Hozro: materiali sulle arti visive a Genova





L'AZZURRO MENTALE DI SPALLETTI

L'attività di Locus Solus - rarefatta e, nel contempo, ricercata - conta già al proprio attivo, in quest'ultima stagione, una personale di Remo Salvadori ("Triade"), inaugurata a fine settembre, la realizzazione di un multiplo ("Tombeaux") di Jan Vercruysse, una singolare collettiva ("Galleria"), concepita da Pier Luigi Tazzi come uno di "quei giochi in cui legge e caso s'intrecciano", ove sette lavori (di Spalletti, Salvadori, Vercruysse, Bagnoli, Fortuyn - O' Brien), già esposti nello spazio di Via Garibaldi, erano dislocati nella medesima posizione da essi occupata in precedenza, creando in tal modo una rete di relazioni fra attualità e memoria da cui emerge che "in fondo l'immutabilità della legge è effimera e relativa quanto la molteplicità del caso é costante e assoluta".
Č ora la volta di Ettore Spalletti, uno degli artisti inclusi da Germano Celant - non senza un margine d'arbitrarietà - nell'alveo inespressionista, da tempo seguito da Vittorio Dapelo e Uberta Sannazzaro che nell'87, con "Guardando verso Nord Ovest"), ne avevano presentato la prima comparsa genovese.
La personale in corso - affiancata dalla pubblicazione di un piccolo volume di Francesca Pasini, "Fra te e me", con quaranta disegni dell'artista - raccoglie lavori eseguiti in differenti periodi, idealmente accomunati dall'azzurro ("l'unico colore che non esiste in natura ... e l'unico che ci avvolge sempre: nel cielo sopra di noi, nel mare che ci circonda") steso in un friabile impasto di gesso e pigmento a velarne le superfici; dall'appartenenza "a quel nuovo corso costruttivo che - come ha di recente affermato su Flash Art Giacinto Di Pietrantonio - fa dell'azzeramento dell'opera il punto di partenza di un nuovo mondo spirituale in comunione con un differente universo mentale".
Più che d'azzeramento, forse, occorerebbe tuttavia parlare d'una sospensione, d'un porsi dell'operazione artistica come "luogo dell'intervallo" che sospende la comunicazione e rimanda, assumendo forme elementari sempre lievemente sfalsate rispetto alla banalità delle volumetrie canoniche, al "profilo tipico degli oggetti originari in cui si condensa il perenne problema dell'uomo del conservare, custodire, salvaguardare la nascita e la creazione" (Pasini).
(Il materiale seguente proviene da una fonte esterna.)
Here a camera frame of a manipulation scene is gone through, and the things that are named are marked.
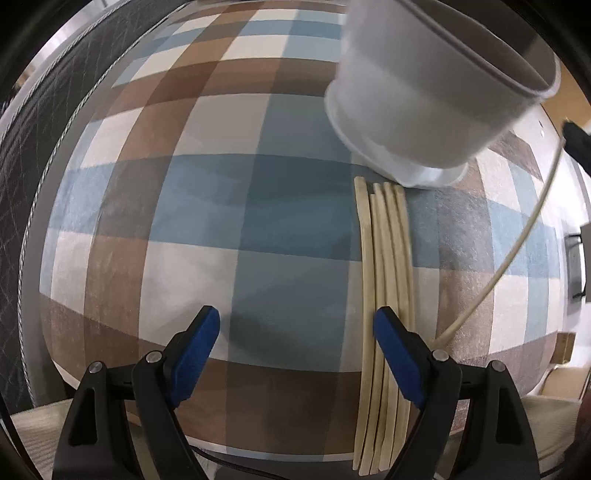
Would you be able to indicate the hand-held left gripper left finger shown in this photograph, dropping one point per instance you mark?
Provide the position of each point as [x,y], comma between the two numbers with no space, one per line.
[205,330]

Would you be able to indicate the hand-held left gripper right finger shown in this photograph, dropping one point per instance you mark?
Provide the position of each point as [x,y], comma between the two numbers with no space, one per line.
[392,341]

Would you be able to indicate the bundle of wooden chopsticks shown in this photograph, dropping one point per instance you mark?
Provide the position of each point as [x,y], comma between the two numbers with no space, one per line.
[383,258]

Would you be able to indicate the white utensil holder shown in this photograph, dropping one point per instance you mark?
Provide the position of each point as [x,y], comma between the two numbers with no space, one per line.
[415,92]

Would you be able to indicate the checked tablecloth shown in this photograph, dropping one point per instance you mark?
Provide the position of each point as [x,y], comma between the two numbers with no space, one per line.
[184,207]

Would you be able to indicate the cardboard box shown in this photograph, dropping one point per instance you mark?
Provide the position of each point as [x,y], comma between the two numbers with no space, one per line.
[561,364]

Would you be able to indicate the black object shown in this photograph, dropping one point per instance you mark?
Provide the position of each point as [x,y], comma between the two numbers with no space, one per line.
[579,143]

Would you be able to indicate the black metal frame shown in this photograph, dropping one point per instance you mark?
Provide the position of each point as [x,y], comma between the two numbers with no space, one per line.
[575,265]

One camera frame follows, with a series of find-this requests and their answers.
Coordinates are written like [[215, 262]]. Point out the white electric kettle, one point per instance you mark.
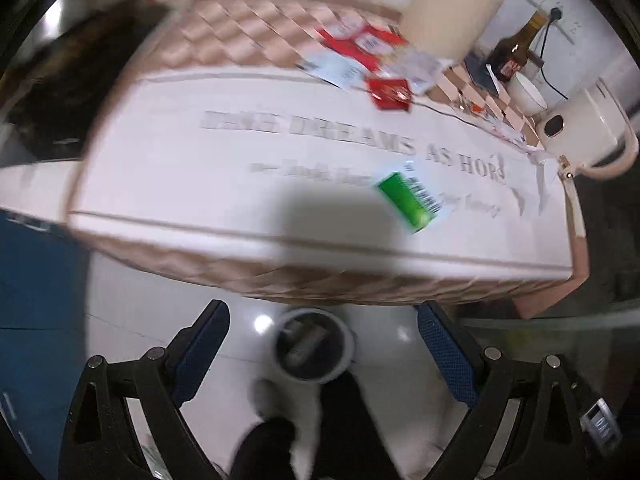
[[582, 127]]

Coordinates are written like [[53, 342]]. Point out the white crumpled wrapper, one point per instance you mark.
[[422, 71]]

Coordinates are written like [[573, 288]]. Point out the small red sauce packet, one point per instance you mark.
[[391, 94]]

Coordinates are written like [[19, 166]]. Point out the pink white printed table mat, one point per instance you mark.
[[225, 170]]

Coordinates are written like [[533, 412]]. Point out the cream cylindrical holder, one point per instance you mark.
[[450, 15]]

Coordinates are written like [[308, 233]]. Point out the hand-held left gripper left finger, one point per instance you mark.
[[199, 352]]

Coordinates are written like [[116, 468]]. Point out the large red snack packet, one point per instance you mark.
[[362, 42]]

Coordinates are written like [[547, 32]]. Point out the blue cabinet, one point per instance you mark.
[[35, 320]]

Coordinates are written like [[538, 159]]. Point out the brown glass bottle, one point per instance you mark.
[[515, 55]]

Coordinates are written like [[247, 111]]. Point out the dark blue notebook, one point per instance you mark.
[[482, 74]]

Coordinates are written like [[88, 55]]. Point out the white round waste bin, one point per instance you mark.
[[312, 345]]

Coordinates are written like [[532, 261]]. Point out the light blue paper slip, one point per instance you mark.
[[334, 71]]

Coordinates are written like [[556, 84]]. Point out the green snack packet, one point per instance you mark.
[[406, 200]]

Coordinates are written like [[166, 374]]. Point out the white bowl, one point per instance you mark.
[[526, 94]]

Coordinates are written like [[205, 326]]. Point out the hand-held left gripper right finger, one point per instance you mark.
[[446, 355]]

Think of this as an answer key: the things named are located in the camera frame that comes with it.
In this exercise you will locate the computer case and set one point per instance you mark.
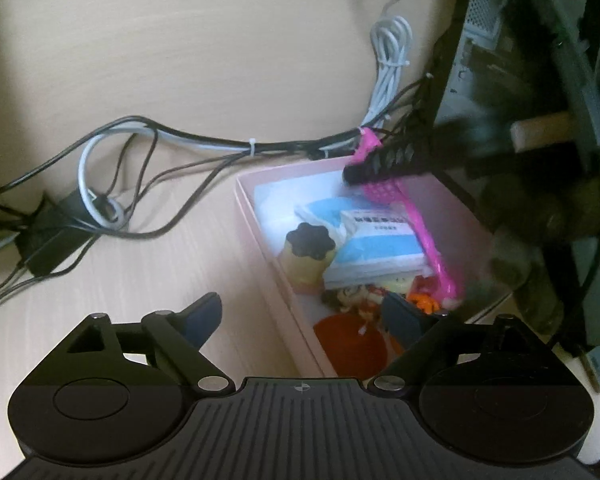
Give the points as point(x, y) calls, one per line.
point(530, 35)

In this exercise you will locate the pink hairbrush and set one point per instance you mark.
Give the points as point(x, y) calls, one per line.
point(430, 250)

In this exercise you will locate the wooden desktop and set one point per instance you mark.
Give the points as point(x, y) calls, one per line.
point(205, 60)

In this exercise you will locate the beige bar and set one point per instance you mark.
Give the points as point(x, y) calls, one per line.
point(540, 131)

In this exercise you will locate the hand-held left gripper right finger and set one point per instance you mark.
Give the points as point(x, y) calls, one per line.
point(400, 319)

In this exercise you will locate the yellow pudding toy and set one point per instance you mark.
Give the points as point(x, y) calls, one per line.
point(305, 250)

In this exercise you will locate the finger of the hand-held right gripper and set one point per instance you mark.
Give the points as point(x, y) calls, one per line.
point(390, 162)

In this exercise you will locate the pink cardboard box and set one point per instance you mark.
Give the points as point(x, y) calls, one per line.
point(260, 230)

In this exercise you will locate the red toy camera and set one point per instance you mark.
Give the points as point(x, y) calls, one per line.
point(350, 345)

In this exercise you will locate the blue white tissue pack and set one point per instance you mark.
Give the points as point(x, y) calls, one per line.
point(380, 250)

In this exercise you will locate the santa figure toy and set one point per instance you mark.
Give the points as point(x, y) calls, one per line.
point(355, 297)

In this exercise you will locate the black power adapter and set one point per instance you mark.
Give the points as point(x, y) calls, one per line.
point(50, 245)

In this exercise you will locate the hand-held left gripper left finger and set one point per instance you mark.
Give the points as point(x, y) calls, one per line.
point(205, 317)

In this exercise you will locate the person's right forearm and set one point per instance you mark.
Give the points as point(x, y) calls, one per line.
point(545, 215)

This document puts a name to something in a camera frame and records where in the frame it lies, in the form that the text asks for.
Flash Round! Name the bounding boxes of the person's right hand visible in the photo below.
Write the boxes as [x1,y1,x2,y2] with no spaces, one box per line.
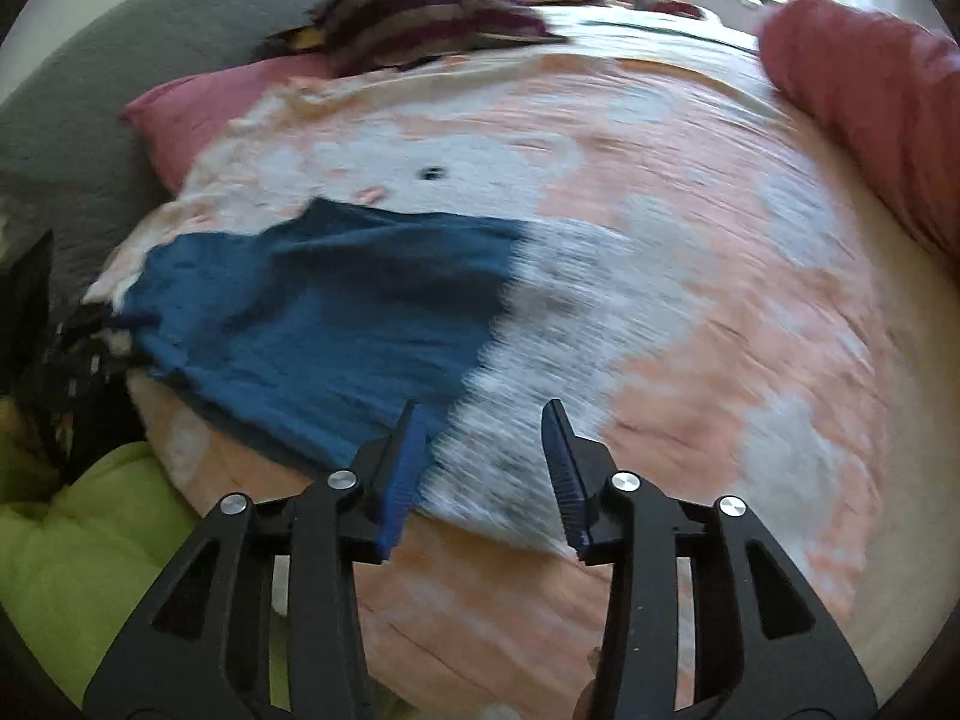
[572,649,602,720]

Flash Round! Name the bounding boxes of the blue pants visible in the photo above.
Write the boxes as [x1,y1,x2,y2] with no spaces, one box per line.
[116,197,676,560]

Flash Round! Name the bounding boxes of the pink pillow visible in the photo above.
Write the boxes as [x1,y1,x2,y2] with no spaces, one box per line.
[121,56,338,196]

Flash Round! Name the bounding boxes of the grey upholstered headboard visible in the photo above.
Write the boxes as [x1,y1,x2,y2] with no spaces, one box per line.
[0,0,481,301]

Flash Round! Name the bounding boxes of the red bolster pillow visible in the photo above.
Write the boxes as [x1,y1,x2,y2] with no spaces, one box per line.
[757,0,960,278]

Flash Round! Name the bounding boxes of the purple striped pillow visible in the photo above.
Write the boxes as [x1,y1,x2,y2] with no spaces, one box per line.
[259,0,571,76]

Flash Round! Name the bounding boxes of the peach and white printed blanket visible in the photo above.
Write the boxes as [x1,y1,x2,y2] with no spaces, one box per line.
[82,52,901,720]

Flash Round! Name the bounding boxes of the cream bed sheet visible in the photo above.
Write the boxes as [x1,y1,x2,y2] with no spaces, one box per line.
[810,150,960,698]

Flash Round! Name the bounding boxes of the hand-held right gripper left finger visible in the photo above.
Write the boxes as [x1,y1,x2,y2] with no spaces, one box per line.
[82,399,428,720]

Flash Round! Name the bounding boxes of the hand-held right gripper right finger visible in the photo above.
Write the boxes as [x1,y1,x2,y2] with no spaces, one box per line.
[540,397,878,720]

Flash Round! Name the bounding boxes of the person's green clothing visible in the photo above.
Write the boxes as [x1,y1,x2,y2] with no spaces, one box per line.
[0,441,290,710]

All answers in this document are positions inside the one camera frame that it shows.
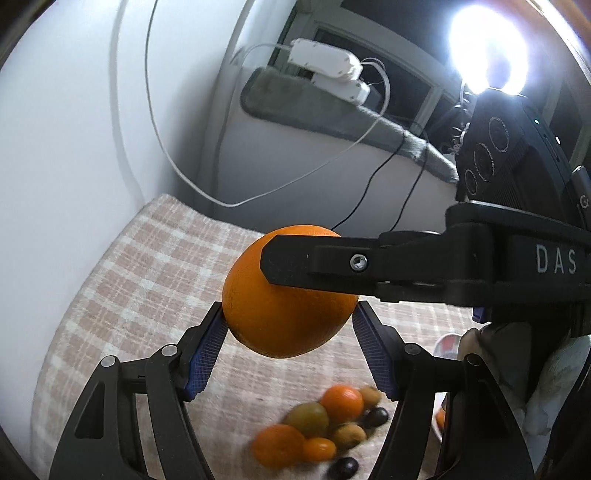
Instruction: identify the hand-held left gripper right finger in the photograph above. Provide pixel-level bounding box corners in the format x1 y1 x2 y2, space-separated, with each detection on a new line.
353 300 536 480

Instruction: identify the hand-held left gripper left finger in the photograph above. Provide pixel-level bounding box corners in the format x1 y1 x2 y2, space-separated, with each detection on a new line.
48 302 229 480

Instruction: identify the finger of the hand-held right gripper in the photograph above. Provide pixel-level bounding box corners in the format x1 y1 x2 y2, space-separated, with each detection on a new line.
261 231 448 303

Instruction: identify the large orange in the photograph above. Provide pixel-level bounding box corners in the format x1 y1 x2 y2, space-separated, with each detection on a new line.
222 224 360 360

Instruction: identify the white floral plate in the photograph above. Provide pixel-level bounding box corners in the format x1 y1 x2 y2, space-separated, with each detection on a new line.
433 333 463 446

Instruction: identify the brown longan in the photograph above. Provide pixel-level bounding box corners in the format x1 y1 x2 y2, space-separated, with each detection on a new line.
331 424 368 449
359 385 383 409

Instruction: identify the green citrus fruit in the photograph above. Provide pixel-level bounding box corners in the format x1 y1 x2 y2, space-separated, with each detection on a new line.
283 401 330 438

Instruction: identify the person's right hand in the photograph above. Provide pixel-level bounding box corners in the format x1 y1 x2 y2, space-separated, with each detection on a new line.
459 323 591 435

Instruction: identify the dark purple fruit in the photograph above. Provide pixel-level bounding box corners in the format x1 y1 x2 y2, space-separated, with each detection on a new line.
327 456 360 480
361 407 389 428

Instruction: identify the checked beige tablecloth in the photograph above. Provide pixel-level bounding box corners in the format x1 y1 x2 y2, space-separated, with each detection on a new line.
32 194 462 480

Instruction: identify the black lamp stand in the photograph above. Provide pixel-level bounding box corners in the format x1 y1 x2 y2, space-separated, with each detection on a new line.
445 83 476 153

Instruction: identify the grey windowsill cloth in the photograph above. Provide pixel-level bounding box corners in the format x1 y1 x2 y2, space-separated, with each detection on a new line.
240 67 460 183

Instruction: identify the white power strip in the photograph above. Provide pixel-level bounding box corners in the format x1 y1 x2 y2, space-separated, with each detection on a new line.
287 39 363 80
310 74 371 103

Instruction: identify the black cable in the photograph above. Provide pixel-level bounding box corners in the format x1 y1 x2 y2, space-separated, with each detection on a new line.
331 136 409 230
392 131 428 232

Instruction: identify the white cable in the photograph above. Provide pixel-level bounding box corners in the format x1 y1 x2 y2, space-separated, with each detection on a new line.
144 0 391 208

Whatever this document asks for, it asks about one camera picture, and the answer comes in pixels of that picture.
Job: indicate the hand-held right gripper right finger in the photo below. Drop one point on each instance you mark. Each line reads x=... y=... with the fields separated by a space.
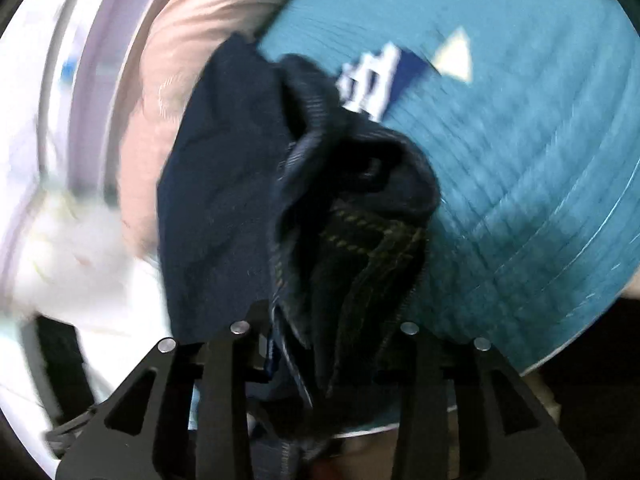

Così un cono sottile, rovesciato, di marmo, che reca alla sommità un incavo, inclinato a poggiare sulla parete, si muta in "acquasantiera", mentre una struttura in legno, svasata verso l'alto, resa come trasparente dall'azzurro, diviene un'"anfora".
Cosė ancora una "Coppia" di tavole, lievemente in tralice, custodisce il silenzio dell'azzurro, schermato da una tonalità più sorda, proiettandolo verso la parete e, su un basamento, una sezione di tunnel che ripete lo schema architettonico della galleria allude all'intenzione di permeare l'ambiente d'un'immaterialità sensibile, trasformandolo da contenitore d'oggetti a deposito d'essenza.